* **Assignment**
In the data, extract each line that holds the string "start".

* **Available data**
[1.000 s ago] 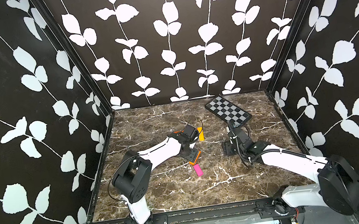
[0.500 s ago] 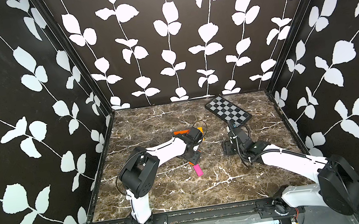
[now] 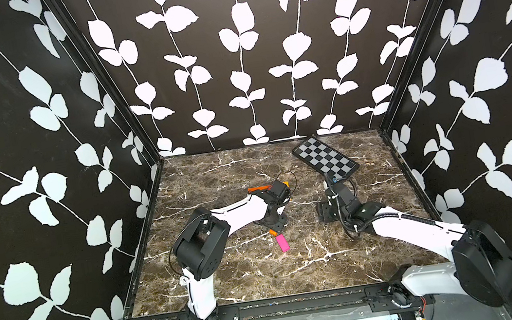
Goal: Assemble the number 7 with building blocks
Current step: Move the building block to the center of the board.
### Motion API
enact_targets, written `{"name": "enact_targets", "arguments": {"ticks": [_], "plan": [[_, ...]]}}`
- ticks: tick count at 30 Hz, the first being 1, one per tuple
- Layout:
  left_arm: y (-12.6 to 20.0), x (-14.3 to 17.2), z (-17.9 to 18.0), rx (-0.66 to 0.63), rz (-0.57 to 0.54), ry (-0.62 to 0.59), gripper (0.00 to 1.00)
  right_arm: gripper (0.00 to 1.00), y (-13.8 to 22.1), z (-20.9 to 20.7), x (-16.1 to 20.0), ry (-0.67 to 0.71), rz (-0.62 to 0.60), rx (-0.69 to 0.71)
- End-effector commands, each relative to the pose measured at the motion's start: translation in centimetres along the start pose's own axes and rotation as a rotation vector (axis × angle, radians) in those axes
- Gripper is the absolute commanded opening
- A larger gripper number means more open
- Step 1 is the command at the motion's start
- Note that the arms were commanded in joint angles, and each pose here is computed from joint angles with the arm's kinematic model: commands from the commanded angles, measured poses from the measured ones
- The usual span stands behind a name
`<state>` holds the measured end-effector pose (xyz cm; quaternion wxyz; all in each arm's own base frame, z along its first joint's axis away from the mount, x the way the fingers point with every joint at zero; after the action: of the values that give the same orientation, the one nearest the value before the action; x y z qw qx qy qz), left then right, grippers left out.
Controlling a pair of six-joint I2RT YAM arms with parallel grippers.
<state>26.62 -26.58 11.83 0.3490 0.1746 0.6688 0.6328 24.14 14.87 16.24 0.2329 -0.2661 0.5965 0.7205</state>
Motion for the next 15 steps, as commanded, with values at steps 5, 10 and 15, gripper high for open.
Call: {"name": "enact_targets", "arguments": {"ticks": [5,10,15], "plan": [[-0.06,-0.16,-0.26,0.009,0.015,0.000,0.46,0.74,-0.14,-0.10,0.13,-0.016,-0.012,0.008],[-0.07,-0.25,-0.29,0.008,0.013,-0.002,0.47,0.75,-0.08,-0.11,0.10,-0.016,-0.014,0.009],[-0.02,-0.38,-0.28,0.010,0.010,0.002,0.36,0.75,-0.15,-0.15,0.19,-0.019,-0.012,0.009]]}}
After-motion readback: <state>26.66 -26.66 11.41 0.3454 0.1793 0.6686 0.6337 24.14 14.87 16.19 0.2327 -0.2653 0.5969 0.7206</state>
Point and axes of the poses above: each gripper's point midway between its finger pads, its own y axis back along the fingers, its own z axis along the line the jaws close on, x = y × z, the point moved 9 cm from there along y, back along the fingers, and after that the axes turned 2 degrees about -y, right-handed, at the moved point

* **Response**
- End-effector commands, each relative to the pose measured at the motion's start: translation in centimetres along the start pose's own axes and rotation as a rotation vector (axis × angle, radians) in those axes
- Step 1 is the command at the motion's start

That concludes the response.